I'm using Pydantic for settings managment and now I faced with an issue.
Let's say I have different Settings classes for multiple environments. Now I want to use class as a field attribute for different Settings environments and change them during testing. The problem is that I'm able to fetch class, but not set it explicitly during an execution. Here is a brief example:
In [96]: from typing import TypeVar
In [97]: UserSchemaType = TypeVar("UserSchemaType", bound=BaseModel)
In [98]: from pydantic import BaseModel
In [99]: class User(BaseModel):
...: id: str
...:
In [100]: class CustomUser(BaseModel):
...: id: str
...: first_name: str
...: last_name: str
...:
In [101]: class AppSettings(BaseSettings):
...: # some settings
...: foo: str = 'foo'
...:
...: user_class: UserSchemaType = User
...:
In [102]: class TestAppSettings(AppSettings):
...: # some settings
...: pass
...:
In [103]: test_app_settings = TestAppSettings()
In [104]: test_app_settings.dict()
Out[104]: {'foo': 'foo'}
In [105]: test_app_settings.user_class
Out[105]: __main__.User
In [106]: test_app_settings.user_class = CustomUser
ValueError: "TestAppSettings" object has no field "user_class"

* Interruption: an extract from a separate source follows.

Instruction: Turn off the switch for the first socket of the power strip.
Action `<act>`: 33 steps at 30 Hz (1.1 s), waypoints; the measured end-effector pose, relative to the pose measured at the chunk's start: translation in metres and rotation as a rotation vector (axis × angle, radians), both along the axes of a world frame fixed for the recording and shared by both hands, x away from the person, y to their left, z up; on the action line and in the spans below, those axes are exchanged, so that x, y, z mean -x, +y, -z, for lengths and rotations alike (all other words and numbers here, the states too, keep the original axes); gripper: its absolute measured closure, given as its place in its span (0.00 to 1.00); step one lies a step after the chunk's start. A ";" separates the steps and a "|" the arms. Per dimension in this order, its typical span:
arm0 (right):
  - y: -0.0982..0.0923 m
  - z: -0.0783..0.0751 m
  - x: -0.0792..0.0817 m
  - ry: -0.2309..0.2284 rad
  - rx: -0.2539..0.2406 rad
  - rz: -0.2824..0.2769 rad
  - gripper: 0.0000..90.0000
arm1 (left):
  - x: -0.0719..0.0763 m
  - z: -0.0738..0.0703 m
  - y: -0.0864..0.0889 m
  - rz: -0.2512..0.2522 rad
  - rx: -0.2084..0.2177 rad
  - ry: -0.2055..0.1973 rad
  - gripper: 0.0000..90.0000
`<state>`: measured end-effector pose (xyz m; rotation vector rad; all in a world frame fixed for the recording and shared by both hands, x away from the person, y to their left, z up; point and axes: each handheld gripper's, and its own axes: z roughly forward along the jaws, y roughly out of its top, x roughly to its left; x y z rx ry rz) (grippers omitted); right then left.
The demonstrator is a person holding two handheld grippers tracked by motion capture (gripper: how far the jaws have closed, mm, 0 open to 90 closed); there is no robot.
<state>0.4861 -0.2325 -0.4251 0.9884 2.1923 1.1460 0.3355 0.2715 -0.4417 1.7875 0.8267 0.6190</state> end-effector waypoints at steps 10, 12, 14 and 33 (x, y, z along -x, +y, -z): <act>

CodePudding user response:
AppSettings.user_class is not typed correctly.
The annotation user_class: UserSchemaType declares that user_class should be an instance of a BaseModel, e.g., user_class: UserSchemaType = User(...).
However, you are assigning a type, not an instance: user_class: UserSchemaType = User.
The correct annotation is user_class: type[UserSchemaType] or, depending on your python version you will need to use from typing import Type and then user_class: Type[UserSchemaType] = User.
If you inspect test_app_settings.__fields__ while using the incorrect type annotation, you'll see that user_class is not there. Pydantic overrides __setattr__ and by default it checks whether an attribute name is in __fields__, if not found it throws the error you experienced.
I very quickly looked for an implementation of __getattr__ and it seems that pydantic doesn't re-implement that, so your attribute access check (test_app_settings.user_class on input 105 in your example) is subject to normal python MRO attribute lookup, which is why it finds it there.
As an aside, you are not really getting anything out of using a TypeVar in your example, as the class isn't generic. You could just as easily use user_class: BaseModel = User.